The Buller is a different river. It’s wide and has a greater volume of water. There are several sections worth paddling. Doctor’s Creek run is an easy grade 2+ section. But the Granity Creek run, grade 3+ to 4, is more interesting and more fun. Granity rapid itself is the highlight, a long rapid with a few drops and requiring a few moves, it is a bit reminiscent of Amphitheatre on the Mitchell River. The O’Sullivan’s to Ariki section is also grade 3 to 4. This is a great section, lots of volume and lots of interesting rapids. Whale Creek rapid in particular was a great experience, a long series of big waves, which claimed Brandon both times he paddled it.
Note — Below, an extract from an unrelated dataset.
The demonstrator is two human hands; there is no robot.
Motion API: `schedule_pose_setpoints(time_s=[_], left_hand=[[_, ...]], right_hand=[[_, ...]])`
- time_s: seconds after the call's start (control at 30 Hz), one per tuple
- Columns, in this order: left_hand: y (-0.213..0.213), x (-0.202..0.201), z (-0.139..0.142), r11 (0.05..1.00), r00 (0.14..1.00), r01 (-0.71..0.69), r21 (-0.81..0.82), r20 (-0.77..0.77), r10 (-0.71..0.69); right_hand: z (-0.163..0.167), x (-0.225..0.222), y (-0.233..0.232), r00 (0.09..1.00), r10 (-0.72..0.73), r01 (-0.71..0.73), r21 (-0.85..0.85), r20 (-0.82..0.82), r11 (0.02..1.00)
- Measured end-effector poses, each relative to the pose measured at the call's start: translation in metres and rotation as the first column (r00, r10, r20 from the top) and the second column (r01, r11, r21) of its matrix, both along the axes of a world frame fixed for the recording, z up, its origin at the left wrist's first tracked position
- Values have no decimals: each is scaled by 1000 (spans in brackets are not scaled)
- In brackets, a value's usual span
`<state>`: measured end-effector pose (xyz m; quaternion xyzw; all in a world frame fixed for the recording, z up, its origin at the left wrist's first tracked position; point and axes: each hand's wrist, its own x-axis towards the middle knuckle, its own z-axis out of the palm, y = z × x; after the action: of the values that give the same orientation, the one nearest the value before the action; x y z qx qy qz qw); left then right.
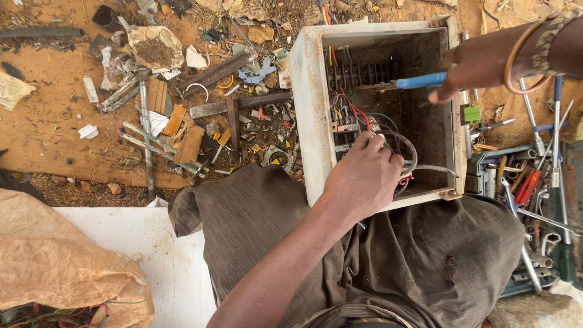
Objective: The person sits on the ground and uses pliers to remove wires and components from an open electrical box resting on their lap. They repeatedly pull and cut wires, placing removed pieces into a nearby sack.
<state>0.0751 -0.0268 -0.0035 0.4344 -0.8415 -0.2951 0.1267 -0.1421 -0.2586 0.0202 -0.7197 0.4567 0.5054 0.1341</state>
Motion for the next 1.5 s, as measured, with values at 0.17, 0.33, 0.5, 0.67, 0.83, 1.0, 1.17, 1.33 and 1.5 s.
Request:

Finally you reach Ariki Falls. The cliffs are a pinky red colour and the river falls into a nasty looking stopper which creates a pool of blue highly aerated water immediately below it. The falls are easily portaged on river left. The last section and the best section of the Buller is the Earthquake run. Again grade 3 to 4, this section was formed by yet another earthquake. This time more recent, 1968. Lots of great rapids and beautiful scenery. My favourite rapids were Gunslinger, a very long rapid requiring lots of moves and Lyell Creek rapid, a great wave train rapid which would slam you into a wall if you weren’t careful, all great fun.

Paddling in Murchison wouldn’t be complete without another new paddling experience, Didymo! Didymo, known locally as ‘rock snot’, is an invasive alga. It’s thrived in the rivers around Murchison and has now spread to the West Coast rivers. It wasn’t too bad when we were there but apparently it can look like toilet paper in the river and is particularly invasive. It is a good lesson on how easy things can be spread and then you’re stuck with them.

New Zealand certainly has some great paddling and we had a fantastic time. They have water, lovely rivers, clear water, sandy or pebble banks, did I say water, great scenery and when it is sunny it is positively hot. However they also have sandflies, clouds of the bastards. I’ve never seen anything like it. They mass as you attempt to get changed on the river bank and attack every inch of skin in droves. So if you’re heading to the South Island be warned and take the DEET!

Much thanks to our shuttle bunny for our paddling after the course. Bronwyn, you’re a legend, even making a cake for Paul’s birthday.


Postscript – if you’re wondering what happened to Paul, he did indeed make it back from New Zealand, despite the fact that he didn’t have a return flight either. He managed to organize a ticket home, although this involved traveling via Brisbane and a 6 hour stop over!